**TASK GOAL:**
The lines from the start of the data through the line containing "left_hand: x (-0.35" are to be reproduced exactly, both ends included.

**SOURCE MATERIAL:**
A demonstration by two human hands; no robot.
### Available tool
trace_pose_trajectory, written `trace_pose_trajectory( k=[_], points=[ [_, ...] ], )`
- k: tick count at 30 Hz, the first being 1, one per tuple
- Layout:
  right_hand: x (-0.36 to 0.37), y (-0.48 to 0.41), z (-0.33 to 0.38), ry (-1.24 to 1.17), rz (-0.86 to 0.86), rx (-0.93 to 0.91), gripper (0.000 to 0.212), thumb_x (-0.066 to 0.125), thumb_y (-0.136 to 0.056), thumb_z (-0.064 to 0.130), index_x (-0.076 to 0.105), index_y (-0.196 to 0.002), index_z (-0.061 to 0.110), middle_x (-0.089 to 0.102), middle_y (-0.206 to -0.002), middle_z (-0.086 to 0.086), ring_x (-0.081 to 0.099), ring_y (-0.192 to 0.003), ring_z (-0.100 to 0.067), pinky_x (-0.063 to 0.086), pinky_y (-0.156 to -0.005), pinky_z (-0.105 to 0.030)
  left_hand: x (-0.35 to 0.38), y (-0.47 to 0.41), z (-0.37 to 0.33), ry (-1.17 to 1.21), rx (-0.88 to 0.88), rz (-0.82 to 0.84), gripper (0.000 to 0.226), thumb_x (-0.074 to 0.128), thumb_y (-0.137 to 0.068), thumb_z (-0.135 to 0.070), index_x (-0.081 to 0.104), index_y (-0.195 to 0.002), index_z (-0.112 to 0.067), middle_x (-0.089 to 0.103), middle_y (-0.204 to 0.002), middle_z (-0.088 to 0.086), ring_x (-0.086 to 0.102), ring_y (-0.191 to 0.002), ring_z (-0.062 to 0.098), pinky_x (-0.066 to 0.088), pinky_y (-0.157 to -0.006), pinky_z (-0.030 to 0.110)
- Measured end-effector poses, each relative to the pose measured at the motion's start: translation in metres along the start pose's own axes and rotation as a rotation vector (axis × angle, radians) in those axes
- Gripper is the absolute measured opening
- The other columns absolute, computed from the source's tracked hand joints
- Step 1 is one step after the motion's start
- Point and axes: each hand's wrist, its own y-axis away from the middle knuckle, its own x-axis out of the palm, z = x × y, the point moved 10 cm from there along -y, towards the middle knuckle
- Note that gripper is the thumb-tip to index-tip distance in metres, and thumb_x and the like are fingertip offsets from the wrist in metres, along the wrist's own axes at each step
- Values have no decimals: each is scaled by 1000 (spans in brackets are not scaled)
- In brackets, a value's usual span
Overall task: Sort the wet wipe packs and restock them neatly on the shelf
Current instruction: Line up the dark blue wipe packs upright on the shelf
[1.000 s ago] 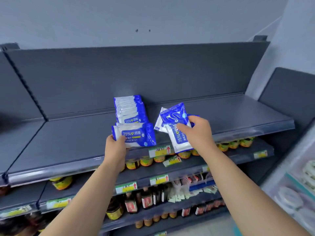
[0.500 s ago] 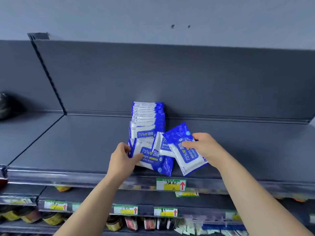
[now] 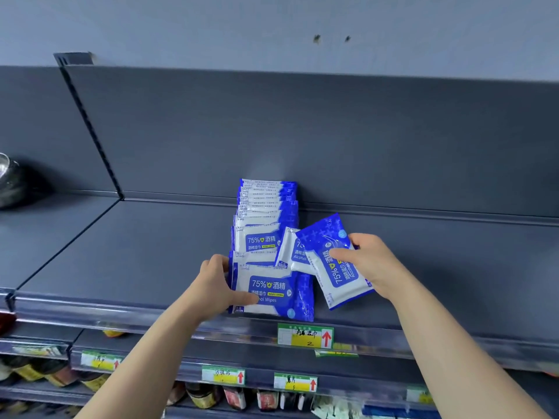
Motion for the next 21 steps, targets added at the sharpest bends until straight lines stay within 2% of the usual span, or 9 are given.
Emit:
trace_pose_trajectory(
  k=[4, 8, 11, 17, 21],
  points=[
    [-7, -1, 4, -39, -9, -13, 22, 74, -82, 20, 61, -97, 8, 75, -83, -5, 74, -74, -23, 57, -75, -42, 4, -7, 6, -28, -5, 11, 65, 87, -64, -33, 38, -107, -23, 50, -118, 0, 62, -98, 13, 57, -71, 27],
    [10, 0, 3, 84, 119, -3, 25, 75, -81, 18, 62, -101, 8, 75, -91, -8, 73, -81, -24, 58, -79, -43, -7, -19, 4, -73, 15, -138, 60, 86, -62, -32, 41, -100, -23, 55, -110, 0, 62, -93, 18, 55, -81, 42],
    [23, -5, -2, 169, 139, 3, 20, 74, -82, 16, 64, -97, 6, 75, -88, -8, 73, -78, -23, 57, -77, -41, -9, -27, -6, -46, 3, -173, 56, 84, -68, -28, 42, -103, -18, 59, -105, -3, 62, -92, 17, 54, -77, 36],
    [36, -25, -1, 125, 99, -1, 19, 73, -83, 22, 64, -93, 9, 75, -88, -6, 73, -74, -19, 57, -69, -35, -12, -37, -16, 18, 44, -191, 45, 80, -74, -24, 48, -104, -14, 61, -96, -5, 60, -78, 10, 43, -59, 20],
    [48, -33, 4, 117, 116, -4, 19, 75, -82, 24, 65, -92, 11, 75, -91, -6, 73, -75, -18, 58, -68, -33, -18, -31, -13, 144, 53, -198, 32, 68, -85, -37, 52, -102, -15, 65, -95, -5, 62, -78, 11, 45, -61, 20]
  ],
)
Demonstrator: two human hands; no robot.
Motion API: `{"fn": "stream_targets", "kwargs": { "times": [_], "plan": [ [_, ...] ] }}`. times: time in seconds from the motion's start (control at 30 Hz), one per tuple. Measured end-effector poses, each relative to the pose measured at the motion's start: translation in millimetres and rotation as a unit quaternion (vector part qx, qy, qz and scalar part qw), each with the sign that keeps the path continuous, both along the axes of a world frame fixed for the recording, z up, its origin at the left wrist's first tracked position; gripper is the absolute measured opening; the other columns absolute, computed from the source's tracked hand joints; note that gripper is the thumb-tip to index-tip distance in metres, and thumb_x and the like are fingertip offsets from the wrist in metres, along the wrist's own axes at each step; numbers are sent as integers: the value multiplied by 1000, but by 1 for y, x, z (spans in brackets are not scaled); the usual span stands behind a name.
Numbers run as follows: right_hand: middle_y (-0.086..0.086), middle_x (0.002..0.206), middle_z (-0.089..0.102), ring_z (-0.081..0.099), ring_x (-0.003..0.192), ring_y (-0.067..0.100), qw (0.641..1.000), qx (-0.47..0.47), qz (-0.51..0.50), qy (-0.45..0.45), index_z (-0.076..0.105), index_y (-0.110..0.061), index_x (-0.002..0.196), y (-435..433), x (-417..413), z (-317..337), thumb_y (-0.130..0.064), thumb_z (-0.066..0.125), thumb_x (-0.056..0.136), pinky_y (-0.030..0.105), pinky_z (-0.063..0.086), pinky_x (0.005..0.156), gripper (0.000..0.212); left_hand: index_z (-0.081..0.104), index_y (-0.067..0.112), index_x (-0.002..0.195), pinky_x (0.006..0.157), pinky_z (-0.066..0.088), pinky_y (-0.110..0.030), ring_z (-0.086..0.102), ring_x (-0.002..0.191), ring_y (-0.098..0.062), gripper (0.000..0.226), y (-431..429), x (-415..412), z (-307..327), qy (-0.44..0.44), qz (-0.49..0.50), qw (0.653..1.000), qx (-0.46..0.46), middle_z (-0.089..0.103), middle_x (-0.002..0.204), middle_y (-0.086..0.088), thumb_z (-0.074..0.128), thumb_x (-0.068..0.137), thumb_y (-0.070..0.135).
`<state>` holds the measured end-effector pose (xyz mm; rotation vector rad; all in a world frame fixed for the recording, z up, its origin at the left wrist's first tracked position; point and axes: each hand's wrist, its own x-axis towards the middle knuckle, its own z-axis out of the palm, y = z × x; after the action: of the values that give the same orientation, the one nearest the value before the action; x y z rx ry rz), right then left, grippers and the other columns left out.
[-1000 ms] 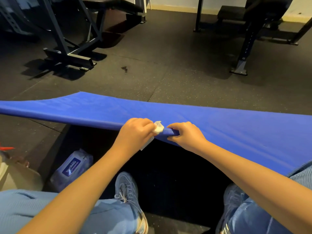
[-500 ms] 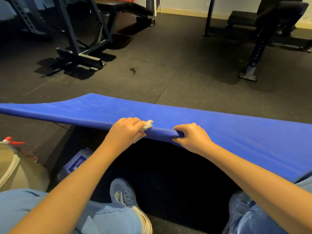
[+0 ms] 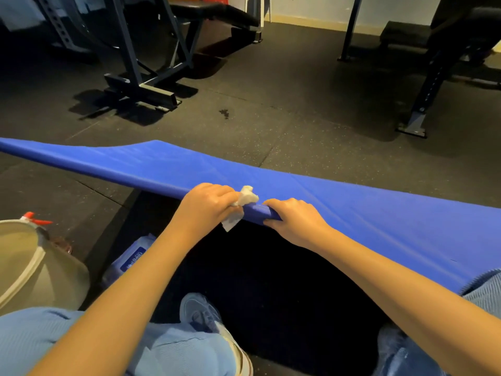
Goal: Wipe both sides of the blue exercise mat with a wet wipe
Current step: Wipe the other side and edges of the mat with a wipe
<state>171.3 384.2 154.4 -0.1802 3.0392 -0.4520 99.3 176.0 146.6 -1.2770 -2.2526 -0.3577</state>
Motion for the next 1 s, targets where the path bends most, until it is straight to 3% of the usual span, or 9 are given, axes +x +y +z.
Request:
{"fn": "stream_targets", "kwargs": {
  "times": [0.2, 0.27, 0.33, 0.53, 0.67, 0.77, 0.83, 0.9, 1.0],
  "plan": [
    [5, 99, 63, 56, 92, 30, 1000, 10, 0, -6, 55, -23, 110, -2, -1, -1, -38, 50, 92, 35, 43, 71, 24, 57, 11, 71, 54, 39, -38, 53, 56, -31, 30, -40, -7, -5, 5, 87, 996, 20, 54, 63, -5, 46, 94, 25],
    [7, 102, 63, 56, 95, 31, 1000, 17, 2, -9, 54, -24, 115, -4, -1, -2, -37, 51, 92, 35, 42, 72, 26, 70, 13, 94, 60, 41, -37, 56, 62, -26, 25, -30, 2, -14, 5, 80, 997, 10, 59, 69, 0, 46, 94, 20],
    [8, 105, 63, 56, 97, 32, 1000, 15, 10, -12, 51, -26, 122, -5, 1, -3, -35, 50, 93, 36, 45, 76, 31, 69, 17, 115, 65, 44, -35, 57, 67, -21, 32, -30, 5, -17, 1, 70, 998, -2, 62, 73, 4, 47, 92, 18],
    [3, 105, 64, 56, 97, 29, 1000, 19, 23, 7, 47, -36, 126, -5, -3, 0, -33, 48, 93, 35, 45, 77, 33, 64, 12, 84, 80, 33, -37, 63, 71, -29, 32, -81, -16, -12, -18, 207, 978, -1, 63, 75, -3, 38, 95, 29],
    [2, 102, 63, 56, 95, 28, 1000, 4, 12, 8, 52, -35, 121, -5, -9, 3, -32, 52, 91, 33, 42, 74, 30, 60, 22, 115, 98, 33, -42, 59, 98, -22, 35, -84, -6, -17, -46, 194, 979, -50, 63, 102, 3, 37, 92, 34],
    [3, 92, 61, 53, 86, 30, 1000, 1, 16, 0, 55, -30, 108, -6, -7, 2, -30, 54, 89, 33, 42, 69, 19, 62, 25, 121, 87, 37, -36, 60, 93, -22, 36, -89, -10, -21, -8, 175, 981, -80, 63, 101, 4, 43, 91, 28],
    [4, 89, 59, 50, 81, 30, 1000, 7, 17, -9, 53, -27, 103, -8, -5, 2, -28, 54, 88, 33, 40, 66, 15, 62, 20, 112, 76, 34, -35, 60, 82, -26, 31, -87, -14, -23, 27, 179, 981, -75, 60, 91, 1, 52, 84, 13],
    [5, 95, 60, 52, 84, 31, 999, 32, 20, -24, 51, -25, 110, -13, -4, 3, -26, 53, 86, 32, 38, 65, 24, 55, 15, 100, 71, 29, -34, 56, 72, -29, 30, -79, -16, -23, 58, 179, 980, -59, 56, 82, -3, 57, 74, 2],
    [5, 102, 62, 56, 90, 32, 998, 50, 25, -17, 47, -24, 117, -26, -5, 3, -23, 52, 83, 33, 40, 66, 35, 54, 14, 93, 70, 27, -34, 54, 67, -28, 20, -65, -15, -13, 97, 157, 982, -41, 54, 78, -4, 50, 77, 4]
  ]
}}
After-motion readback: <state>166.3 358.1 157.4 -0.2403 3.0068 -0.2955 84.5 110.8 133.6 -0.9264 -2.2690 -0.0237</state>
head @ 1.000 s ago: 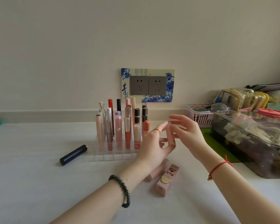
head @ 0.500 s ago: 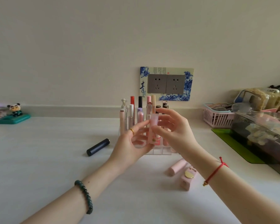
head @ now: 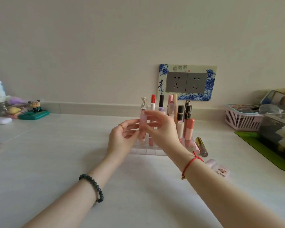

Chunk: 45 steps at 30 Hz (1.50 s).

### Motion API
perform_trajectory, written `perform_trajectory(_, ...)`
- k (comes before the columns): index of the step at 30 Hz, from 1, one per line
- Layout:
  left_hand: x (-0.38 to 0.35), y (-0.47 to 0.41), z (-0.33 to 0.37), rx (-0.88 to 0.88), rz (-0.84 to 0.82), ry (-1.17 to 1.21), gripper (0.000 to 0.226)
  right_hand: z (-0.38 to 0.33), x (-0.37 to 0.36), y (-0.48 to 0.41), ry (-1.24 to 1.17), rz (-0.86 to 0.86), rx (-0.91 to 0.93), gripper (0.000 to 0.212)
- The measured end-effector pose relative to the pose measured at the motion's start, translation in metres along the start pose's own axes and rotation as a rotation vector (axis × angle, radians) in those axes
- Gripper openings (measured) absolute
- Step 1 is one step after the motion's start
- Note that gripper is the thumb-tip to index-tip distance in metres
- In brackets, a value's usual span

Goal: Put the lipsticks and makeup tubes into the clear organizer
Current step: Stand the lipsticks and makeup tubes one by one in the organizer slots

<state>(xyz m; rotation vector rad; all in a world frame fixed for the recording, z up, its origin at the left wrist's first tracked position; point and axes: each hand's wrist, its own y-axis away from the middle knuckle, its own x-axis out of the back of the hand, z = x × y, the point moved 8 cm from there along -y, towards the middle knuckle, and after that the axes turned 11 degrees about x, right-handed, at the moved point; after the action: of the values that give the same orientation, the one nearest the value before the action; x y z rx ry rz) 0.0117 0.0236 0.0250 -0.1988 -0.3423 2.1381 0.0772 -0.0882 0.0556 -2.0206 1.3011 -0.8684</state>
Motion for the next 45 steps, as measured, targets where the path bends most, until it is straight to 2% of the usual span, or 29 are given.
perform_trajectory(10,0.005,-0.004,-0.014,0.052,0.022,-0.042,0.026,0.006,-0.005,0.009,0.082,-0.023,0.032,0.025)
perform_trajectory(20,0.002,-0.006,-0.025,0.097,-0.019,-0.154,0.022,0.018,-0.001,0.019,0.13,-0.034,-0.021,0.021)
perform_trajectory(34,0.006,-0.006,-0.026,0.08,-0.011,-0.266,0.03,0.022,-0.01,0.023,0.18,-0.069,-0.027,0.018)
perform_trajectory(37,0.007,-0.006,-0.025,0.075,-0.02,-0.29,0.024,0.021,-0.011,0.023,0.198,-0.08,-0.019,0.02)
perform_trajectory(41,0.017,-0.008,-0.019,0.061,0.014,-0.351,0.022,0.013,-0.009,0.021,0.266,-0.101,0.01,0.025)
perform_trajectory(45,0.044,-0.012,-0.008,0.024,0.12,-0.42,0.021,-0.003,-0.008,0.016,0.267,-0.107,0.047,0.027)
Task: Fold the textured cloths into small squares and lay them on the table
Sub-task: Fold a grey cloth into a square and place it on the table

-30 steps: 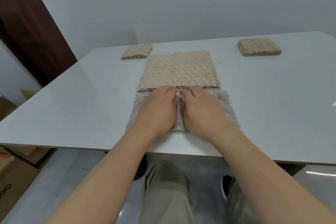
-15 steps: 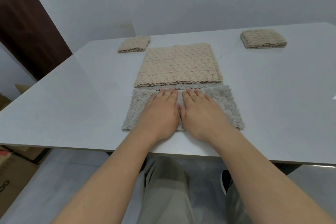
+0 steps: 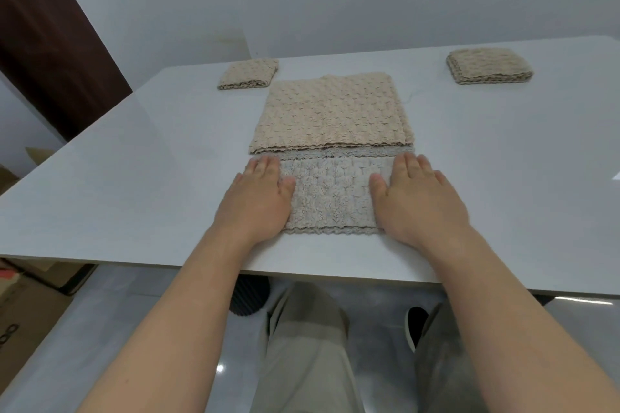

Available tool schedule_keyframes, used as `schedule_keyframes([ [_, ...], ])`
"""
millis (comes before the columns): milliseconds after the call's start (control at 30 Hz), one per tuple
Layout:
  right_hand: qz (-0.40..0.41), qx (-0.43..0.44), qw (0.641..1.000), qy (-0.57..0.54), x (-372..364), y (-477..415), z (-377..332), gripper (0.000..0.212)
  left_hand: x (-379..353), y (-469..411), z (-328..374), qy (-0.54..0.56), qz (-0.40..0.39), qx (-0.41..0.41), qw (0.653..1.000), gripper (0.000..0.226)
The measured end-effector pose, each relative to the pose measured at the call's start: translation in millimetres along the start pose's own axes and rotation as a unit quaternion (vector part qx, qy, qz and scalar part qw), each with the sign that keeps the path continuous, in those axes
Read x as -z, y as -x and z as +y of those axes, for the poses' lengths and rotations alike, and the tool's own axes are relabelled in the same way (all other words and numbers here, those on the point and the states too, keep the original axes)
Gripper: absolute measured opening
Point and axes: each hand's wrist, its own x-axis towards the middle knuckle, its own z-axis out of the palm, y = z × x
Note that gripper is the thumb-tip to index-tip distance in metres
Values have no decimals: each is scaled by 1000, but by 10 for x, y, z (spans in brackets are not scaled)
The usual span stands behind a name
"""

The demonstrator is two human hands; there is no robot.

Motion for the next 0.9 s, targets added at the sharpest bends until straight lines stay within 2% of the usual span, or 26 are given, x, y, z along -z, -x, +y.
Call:
schedule_keyframes([
  [200, -19, -27, 999, 2, 49, 21, 40, 71, 18, 21, -30, -19, -9, 30, 999, 66],
  [333, -24, -26, 999, 0, 179, -77, 44, 62, 117, -21, -66, 38, -24, 28, 999, 61],
  [433, 32, -18, 999, 35, 361, -152, 67, 26, 247, -57, -145, 54, 55, 36, 996, 42],
  [467, 46, -18, 997, 51, 404, -174, 69, 20, 278, -85, -174, 38, 79, 43, 995, 38],
  [567, 47, -29, 996, 69, 450, -253, 69, 25, 354, -189, -265, 13, 107, 55, 993, 30],
  [633, 37, -38, 997, 53, 472, -296, 64, 26, 392, -244, -300, 29, 99, 57, 993, 23],
  [767, 16, -55, 998, -17, 510, -422, 102, 9, 472, -284, -324, 86, 71, 53, 992, 10],
  [900, -9, -51, 993, -102, 594, -497, 151, 16, 534, -281, -330, 144, 57, 56, 986, 10],
])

**ANSWER AREA:**
A demonstration by two human hands; no robot.
### Available tool
trace_pose_trajectory, written `trace_pose_trajectory( k=[_], points=[ [_, ...] ], )`
- k: tick count at 30 Hz, the first being 1, one per tuple
- Layout:
  right_hand: x (-0.36 to 0.37), y (-0.48 to 0.41), z (-0.33 to 0.38), ry (-1.24 to 1.17), rz (-0.86 to 0.86), rx (-0.93 to 0.91), gripper (0.000 to 0.212), thumb_x (-0.066 to 0.125), thumb_y (-0.136 to 0.056), thumb_z (-0.064 to 0.130), index_x (-0.076 to 0.105), index_y (-0.196 to 0.002), index_z (-0.061 to 0.110), middle_x (-0.089 to 0.102), middle_y (-0.206 to -0.002), middle_z (-0.086 to 0.086), ring_x (-0.081 to 0.099), ring_y (-0.192 to 0.003), ring_z (-0.100 to 0.067), pinky_x (-0.063 to 0.086), pinky_y (-0.156 to -0.005), pinky_z (-0.105 to 0.030)
  left_hand: x (-0.35 to 0.38), y (-0.47 to 0.41), z (-0.37 to 0.33), ry (-1.17 to 1.21), rx (-0.88 to 0.88), rz (-0.82 to 0.84), gripper (0.000 to 0.226), thumb_x (-0.074 to 0.128), thumb_y (-0.137 to 0.068), thumb_z (-0.135 to 0.070), index_x (-0.081 to 0.104), index_y (-0.195 to 0.002), index_z (-0.112 to 0.067), middle_x (-0.089 to 0.103), middle_y (-0.204 to 0.002), middle_z (-0.088 to 0.086), ring_x (-0.086 to 0.102), ring_y (-0.191 to 0.002), ring_z (-0.062 to 0.098), pinky_x (-0.066 to 0.088), pinky_y (-0.157 to -0.006), pinky_z (-0.030 to 0.110)

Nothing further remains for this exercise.